_Activity_
Please retype the material beneath this task exactly, starting with its first line and finishing with the line containing "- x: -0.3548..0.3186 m".
___ Given records
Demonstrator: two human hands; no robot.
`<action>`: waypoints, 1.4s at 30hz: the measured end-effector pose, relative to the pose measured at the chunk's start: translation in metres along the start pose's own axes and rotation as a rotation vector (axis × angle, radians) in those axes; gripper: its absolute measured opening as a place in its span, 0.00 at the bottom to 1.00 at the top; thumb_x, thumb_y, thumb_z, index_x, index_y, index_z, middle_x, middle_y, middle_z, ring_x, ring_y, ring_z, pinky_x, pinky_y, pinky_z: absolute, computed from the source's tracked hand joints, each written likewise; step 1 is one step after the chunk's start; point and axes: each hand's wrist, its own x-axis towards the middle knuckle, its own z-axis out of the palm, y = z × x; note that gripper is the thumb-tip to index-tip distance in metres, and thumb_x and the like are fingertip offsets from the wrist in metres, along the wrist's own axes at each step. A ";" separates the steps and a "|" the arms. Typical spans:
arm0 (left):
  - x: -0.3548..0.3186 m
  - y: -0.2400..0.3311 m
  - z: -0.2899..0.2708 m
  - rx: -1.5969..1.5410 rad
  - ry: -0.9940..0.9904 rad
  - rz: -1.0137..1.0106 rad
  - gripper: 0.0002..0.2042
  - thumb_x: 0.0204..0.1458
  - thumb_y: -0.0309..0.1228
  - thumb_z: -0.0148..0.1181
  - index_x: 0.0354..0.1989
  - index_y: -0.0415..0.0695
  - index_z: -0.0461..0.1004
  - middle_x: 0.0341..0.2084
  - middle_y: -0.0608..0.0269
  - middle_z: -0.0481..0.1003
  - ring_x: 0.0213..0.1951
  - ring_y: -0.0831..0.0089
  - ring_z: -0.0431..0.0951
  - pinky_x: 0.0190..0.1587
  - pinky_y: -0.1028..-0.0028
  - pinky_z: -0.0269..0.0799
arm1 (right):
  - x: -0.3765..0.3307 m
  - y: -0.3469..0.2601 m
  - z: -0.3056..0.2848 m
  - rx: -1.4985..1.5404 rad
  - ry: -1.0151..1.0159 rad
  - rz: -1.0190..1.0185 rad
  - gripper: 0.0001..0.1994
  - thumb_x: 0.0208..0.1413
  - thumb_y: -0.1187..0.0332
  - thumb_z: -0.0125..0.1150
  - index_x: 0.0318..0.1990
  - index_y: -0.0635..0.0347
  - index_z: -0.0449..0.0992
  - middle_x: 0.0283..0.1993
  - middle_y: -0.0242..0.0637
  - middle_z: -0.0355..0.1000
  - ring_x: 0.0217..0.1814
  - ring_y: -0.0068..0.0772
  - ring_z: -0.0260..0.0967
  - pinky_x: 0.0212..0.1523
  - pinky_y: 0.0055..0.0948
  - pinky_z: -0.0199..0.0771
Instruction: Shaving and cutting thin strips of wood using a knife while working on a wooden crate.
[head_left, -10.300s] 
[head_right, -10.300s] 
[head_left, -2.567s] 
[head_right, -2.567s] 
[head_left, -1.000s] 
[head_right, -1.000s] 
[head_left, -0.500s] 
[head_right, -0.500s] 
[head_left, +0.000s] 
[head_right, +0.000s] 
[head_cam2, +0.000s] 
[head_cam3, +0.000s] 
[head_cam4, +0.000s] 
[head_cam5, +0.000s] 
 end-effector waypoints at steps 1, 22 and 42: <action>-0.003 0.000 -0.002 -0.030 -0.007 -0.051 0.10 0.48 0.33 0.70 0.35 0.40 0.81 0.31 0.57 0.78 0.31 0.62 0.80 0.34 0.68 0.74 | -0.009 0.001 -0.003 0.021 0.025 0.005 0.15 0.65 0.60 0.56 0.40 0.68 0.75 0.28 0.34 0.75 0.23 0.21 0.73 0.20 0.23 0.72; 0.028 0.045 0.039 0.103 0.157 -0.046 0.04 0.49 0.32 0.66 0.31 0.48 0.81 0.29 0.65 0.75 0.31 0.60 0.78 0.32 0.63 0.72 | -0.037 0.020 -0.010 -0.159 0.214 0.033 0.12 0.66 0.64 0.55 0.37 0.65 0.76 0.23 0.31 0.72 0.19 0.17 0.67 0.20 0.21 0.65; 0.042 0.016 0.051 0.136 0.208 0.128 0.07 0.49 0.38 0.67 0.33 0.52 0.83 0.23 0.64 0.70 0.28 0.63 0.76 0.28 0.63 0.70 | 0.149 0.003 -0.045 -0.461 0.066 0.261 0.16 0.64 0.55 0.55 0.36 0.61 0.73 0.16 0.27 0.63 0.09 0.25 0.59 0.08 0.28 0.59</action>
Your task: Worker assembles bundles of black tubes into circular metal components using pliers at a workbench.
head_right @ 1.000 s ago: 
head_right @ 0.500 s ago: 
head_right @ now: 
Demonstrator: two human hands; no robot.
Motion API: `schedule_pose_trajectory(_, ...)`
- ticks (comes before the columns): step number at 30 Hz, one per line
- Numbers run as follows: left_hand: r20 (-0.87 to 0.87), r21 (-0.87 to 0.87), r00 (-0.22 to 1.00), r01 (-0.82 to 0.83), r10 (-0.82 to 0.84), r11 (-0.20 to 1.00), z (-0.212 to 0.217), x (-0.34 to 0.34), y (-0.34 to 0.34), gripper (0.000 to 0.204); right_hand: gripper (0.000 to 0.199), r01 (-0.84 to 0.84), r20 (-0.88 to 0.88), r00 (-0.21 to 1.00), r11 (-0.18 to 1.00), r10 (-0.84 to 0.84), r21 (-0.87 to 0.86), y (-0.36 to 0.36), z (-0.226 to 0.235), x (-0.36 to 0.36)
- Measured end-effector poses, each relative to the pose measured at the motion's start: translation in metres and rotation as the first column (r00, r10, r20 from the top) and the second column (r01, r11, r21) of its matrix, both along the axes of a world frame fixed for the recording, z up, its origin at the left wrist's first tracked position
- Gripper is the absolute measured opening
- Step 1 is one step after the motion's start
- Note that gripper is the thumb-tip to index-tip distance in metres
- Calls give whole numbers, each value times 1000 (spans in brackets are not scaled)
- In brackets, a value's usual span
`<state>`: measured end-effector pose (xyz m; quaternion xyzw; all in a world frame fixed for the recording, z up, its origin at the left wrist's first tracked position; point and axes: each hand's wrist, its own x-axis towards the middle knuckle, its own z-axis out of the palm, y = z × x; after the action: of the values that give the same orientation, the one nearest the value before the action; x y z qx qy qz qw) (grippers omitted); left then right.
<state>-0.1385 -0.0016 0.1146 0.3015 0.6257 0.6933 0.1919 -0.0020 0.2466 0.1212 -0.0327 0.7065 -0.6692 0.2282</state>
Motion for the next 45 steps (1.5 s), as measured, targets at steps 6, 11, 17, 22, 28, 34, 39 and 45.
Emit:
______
_Solution to the exercise_
Demonstrator: two human hands; no robot.
`<action>`: waypoints, 1.4s at 30hz: the measured end-effector pose, relative to the pose measured at the chunk's start: translation in metres along the start pose's own axes and rotation as a rotation vector (axis × angle, radians) in those axes; gripper: its absolute measured opening as a place in its span, 0.00 at the bottom to 1.00 at the top; thumb_x, thumb_y, thumb_z, index_x, index_y, index_z, middle_x, middle_y, middle_z, ring_x, ring_y, ring_z, pinky_x, pinky_y, pinky_z: absolute, computed from the source's tracked hand joints, each written likewise; step 1 is one step after the chunk's start; point and axes: each hand's wrist, its own x-axis towards the middle knuckle, its own z-axis out of the palm, y = z × x; note that gripper is the thumb-tip to index-tip distance in metres, and thumb_x and the like are fingertip offsets from the wrist in metres, along the wrist's own axes at each step. A ";" separates the steps and a "|" the arms. Typical spans:
arm0 (left):
  - x: -0.3548..0.3186 m

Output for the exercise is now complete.